Дополнение к предыдущему посту о Бондареве
Юрий Бондарев подписал в 1973 году письмо против Сахарова и Солженицына. Ладно, всё бывает, партбилет в кармане, совесть непонятно где, надо печататься, кормить семью. Но далее в 1990 году происходит нечто непонятное для нормального человека. Бондарев выходит из правления Нашего современника за печать романа Солженицына Октябрь Шестнадцатого. Вроде как свобода слова и гласность, роман повествует не о большевиках и их злодеяниях, а об армии перед Февральской революцией, перед речью Милюкова - что это, глупость или предательство? Нет, надо встать в позу - или я, или роман. Это супербольшевизм.
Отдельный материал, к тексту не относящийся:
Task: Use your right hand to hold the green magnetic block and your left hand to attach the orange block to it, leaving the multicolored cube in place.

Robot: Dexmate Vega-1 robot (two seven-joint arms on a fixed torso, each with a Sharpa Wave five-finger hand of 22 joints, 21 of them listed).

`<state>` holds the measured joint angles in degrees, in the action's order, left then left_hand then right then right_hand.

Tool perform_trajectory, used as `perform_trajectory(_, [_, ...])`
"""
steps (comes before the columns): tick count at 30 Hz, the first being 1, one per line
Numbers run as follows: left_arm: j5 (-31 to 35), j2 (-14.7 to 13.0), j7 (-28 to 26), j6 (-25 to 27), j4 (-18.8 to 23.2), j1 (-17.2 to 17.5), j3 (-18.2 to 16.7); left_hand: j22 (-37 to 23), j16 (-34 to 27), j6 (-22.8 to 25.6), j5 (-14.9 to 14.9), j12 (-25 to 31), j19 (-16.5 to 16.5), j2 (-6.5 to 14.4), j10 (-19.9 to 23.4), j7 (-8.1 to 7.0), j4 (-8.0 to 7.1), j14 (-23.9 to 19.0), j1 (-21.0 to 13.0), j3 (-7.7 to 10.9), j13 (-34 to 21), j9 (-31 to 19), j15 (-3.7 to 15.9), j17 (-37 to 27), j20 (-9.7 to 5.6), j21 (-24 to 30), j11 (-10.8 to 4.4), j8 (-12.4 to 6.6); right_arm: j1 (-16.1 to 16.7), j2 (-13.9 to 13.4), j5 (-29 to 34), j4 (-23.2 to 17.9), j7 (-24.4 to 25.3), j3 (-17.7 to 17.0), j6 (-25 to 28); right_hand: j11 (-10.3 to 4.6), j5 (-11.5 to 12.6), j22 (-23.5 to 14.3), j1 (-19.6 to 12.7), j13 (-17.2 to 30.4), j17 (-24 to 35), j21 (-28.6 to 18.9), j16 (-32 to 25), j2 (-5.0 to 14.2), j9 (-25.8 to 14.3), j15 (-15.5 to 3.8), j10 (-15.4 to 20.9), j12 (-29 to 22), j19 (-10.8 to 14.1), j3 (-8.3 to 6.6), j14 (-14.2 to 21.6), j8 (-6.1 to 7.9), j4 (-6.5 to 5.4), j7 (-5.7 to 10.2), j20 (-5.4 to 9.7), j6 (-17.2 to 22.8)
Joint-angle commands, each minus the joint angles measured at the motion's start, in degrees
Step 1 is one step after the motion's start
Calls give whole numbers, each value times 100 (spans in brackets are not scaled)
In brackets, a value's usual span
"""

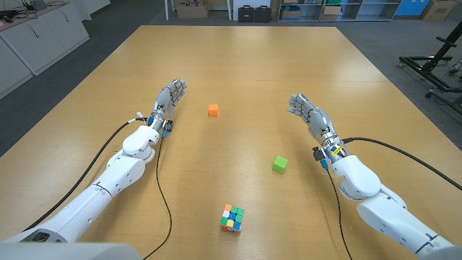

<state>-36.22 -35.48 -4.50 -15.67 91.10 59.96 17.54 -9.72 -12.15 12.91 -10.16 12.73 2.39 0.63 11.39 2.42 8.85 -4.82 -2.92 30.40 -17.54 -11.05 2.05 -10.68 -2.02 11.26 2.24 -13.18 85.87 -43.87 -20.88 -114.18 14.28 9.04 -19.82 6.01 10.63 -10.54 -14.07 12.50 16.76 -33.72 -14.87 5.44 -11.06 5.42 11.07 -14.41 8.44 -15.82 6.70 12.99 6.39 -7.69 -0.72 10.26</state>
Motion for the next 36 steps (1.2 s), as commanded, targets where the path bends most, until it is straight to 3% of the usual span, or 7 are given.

Роман повествует о том, что понятно эмиграции и непонятно здесь. Я помню, как были шокированы многие, когда я писал о роли погромов при Керенском для раскола армии и общества. Офицеров мочили в сортирах, вспомним Путина, офицерам стало после убийств и издевательств западло вступаться за народ и организовывать народ.
Позиция Бондарева понятна - кто не с ним, того сломаем. Уйдем от тех, кто не подчиняется и мыслит иначе. Себе духовная власть, другим примирение через покорность. Понятно, что для современной элиты, для которой само имя Солженицына противно, а стремление оболгать его имя - дело принципа, Бондарев отнюдь не столь плох, как кажется. Он свой в главном - нужно романтизировать советскую власть и тех, кто мочил несогласных в сортире. Ответная реакция проста - давай, сам призывай, сам работай. Он попытался, его толком читать не стали. Путинское определение - кто не грустит по СССР, у того нет сердца, кто хочет возрождения СССР, у того нет ума - лукаво. Оно мило делит общество на две половины ущербных граждан, у одних нет ума, у других нет сердца, иного не дано. Большинство грустит не по СССР и товарищу Сталину с ГУЛАГом, а о попадании власти в руки недостойных людей. К таким недостойным людям многие причисляют даже великого своим величием величавого Путина. Худо или бедно, но большинство не хочет делиться на две группы ущербных граждан, на безумных и бессердечных. Кстати, от безумия до бессердечия один шаг.